[[ Data for review open ]]

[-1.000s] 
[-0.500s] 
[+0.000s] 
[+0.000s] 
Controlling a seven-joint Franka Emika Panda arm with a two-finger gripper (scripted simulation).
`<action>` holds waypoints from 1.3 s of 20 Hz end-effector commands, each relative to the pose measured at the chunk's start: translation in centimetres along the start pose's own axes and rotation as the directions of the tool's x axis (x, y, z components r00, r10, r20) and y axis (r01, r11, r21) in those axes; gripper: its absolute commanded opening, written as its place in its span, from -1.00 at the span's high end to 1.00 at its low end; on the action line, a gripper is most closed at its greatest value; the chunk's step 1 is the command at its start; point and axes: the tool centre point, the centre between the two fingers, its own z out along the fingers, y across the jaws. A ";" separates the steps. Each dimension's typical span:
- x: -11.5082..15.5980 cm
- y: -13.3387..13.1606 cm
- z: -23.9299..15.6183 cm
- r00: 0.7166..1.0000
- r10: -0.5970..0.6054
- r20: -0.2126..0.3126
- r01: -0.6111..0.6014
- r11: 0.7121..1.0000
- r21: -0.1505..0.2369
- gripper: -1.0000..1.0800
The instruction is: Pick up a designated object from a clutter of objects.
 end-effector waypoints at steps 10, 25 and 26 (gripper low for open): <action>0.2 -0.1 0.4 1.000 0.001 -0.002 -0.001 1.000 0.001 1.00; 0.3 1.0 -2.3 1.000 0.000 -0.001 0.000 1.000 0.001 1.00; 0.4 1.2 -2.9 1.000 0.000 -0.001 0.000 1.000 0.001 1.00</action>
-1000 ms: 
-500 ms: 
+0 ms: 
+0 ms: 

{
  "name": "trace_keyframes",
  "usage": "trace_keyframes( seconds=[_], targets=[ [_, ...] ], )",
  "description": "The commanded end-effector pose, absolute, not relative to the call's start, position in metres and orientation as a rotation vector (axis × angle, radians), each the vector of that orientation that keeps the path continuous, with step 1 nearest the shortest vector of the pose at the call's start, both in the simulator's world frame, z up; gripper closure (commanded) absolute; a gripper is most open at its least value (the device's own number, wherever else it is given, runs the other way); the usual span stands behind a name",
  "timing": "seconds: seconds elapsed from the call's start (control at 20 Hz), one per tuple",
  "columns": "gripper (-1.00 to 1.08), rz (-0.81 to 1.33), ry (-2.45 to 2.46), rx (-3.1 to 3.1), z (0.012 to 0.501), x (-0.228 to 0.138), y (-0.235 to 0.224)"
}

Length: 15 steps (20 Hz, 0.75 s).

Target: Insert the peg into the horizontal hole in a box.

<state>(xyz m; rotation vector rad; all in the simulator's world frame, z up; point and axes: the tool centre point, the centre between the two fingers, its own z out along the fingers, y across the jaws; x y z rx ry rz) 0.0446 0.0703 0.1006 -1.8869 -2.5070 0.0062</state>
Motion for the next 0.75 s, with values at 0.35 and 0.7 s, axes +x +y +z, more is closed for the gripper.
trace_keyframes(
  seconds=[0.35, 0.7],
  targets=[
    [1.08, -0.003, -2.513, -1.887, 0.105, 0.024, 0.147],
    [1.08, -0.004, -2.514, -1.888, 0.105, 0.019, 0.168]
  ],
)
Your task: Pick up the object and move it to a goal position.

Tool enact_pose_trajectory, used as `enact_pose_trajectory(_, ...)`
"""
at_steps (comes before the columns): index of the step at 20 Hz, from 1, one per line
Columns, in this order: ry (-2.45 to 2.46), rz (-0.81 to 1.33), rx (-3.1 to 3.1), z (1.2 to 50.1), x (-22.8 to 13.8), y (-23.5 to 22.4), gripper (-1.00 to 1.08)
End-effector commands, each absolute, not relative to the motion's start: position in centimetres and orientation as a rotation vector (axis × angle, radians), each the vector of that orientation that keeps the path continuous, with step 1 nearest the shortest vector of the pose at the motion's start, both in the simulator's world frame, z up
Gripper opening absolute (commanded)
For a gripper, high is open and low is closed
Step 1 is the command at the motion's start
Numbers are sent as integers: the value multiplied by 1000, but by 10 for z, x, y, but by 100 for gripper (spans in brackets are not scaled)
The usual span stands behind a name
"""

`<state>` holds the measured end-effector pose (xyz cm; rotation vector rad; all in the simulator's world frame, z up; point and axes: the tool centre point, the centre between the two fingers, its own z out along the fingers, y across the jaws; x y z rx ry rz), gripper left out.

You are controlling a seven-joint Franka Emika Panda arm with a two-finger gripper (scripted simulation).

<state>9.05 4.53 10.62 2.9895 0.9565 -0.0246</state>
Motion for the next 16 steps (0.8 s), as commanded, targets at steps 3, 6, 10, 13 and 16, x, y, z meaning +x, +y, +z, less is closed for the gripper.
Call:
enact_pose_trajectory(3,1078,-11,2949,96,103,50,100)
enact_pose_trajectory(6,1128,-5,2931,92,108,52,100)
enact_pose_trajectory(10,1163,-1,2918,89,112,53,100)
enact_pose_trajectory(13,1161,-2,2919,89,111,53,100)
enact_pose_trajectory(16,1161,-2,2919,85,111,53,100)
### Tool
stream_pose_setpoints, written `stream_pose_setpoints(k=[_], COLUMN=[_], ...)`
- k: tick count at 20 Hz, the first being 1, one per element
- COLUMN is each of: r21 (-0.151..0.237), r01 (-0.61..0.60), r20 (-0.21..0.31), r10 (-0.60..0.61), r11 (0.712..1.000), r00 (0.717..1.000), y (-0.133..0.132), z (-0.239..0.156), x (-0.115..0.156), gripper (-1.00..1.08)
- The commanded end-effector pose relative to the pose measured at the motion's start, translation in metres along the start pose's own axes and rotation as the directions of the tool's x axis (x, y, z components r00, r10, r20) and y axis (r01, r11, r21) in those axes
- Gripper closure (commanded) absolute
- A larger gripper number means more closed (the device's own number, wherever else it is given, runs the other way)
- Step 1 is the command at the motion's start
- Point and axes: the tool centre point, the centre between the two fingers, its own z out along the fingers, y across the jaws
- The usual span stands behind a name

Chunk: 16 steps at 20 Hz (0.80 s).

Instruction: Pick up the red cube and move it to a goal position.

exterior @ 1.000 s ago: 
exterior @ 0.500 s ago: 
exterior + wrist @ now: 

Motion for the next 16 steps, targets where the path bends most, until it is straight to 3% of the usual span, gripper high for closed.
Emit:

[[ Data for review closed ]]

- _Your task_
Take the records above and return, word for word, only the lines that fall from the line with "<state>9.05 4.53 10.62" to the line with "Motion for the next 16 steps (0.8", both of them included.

- _Reply to the task_
<state>9.05 4.53 10.62 2.9895 0.9565 -0.0246</state>
Motion for the next 16 steps (0.8 s), as commanded, targets at steps 3, 6, 10, 13 and 16, x, y, z meaning +x, +y, +z, less is closed for the gripper.

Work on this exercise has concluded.